Since Mobile IPTV assumes at least one wireless link between the source (e.g. a streaming media server) and the destination (e.g. a mobile terminal), there are technical obstacles related to the usage of the wireless link.

Most mobile terminals have small displays, low power processors, and limited storage, compared to desktop PCs.

Even if mobile terminals are stationary, obstacles around the mobile terminals can affect the received signal and cause packet loss. Packets delivered through the wireless link are exposed to a variety of signal degradation such as shadowing, fast/slow fading, etc.

Because it is currently not possible to deploy wireless networks to cover all geographical areas with no "dead spots", services are restricted in some areas. However, by adopting vertical handovers (hand-overs between different networks), the coverage issue can be mitigated.
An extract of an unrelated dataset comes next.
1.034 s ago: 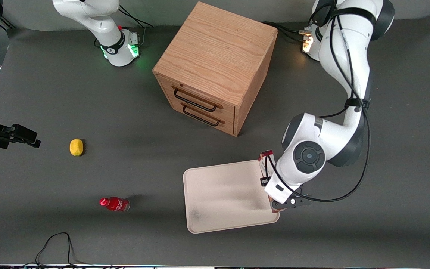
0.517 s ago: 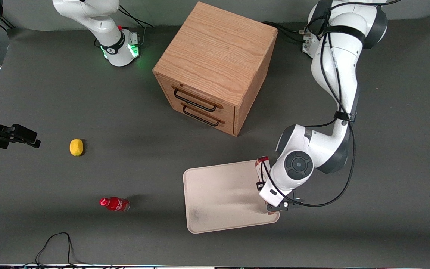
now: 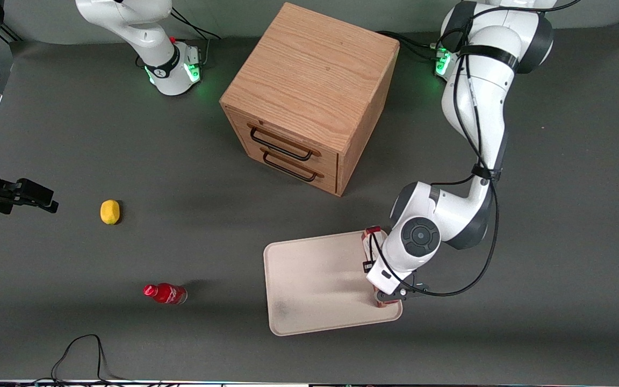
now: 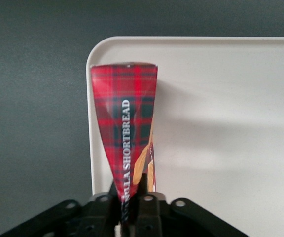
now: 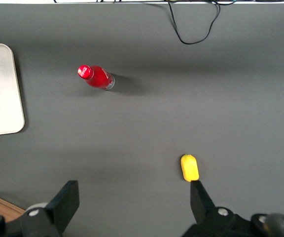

The characteristics of the wireless link can vary due to a variety of causes, and the rate of change can be very abrupt. For example, vertical handover can quickly change the path between the source and sink, bandwidth, physical MAC address, IP address. Therefore, some solutions devised for the relatively static wired computer network environment may not work properly.

==Middleware ==
By deploying middleware, a service provider can control the usage of IPTV services remotely. Also, middleware acts as a transparent way to adapt IPTV services to different platforms. So far, there are several well-known middleware applications for set-top boxes, but which are too large to be implemented on a mobile device.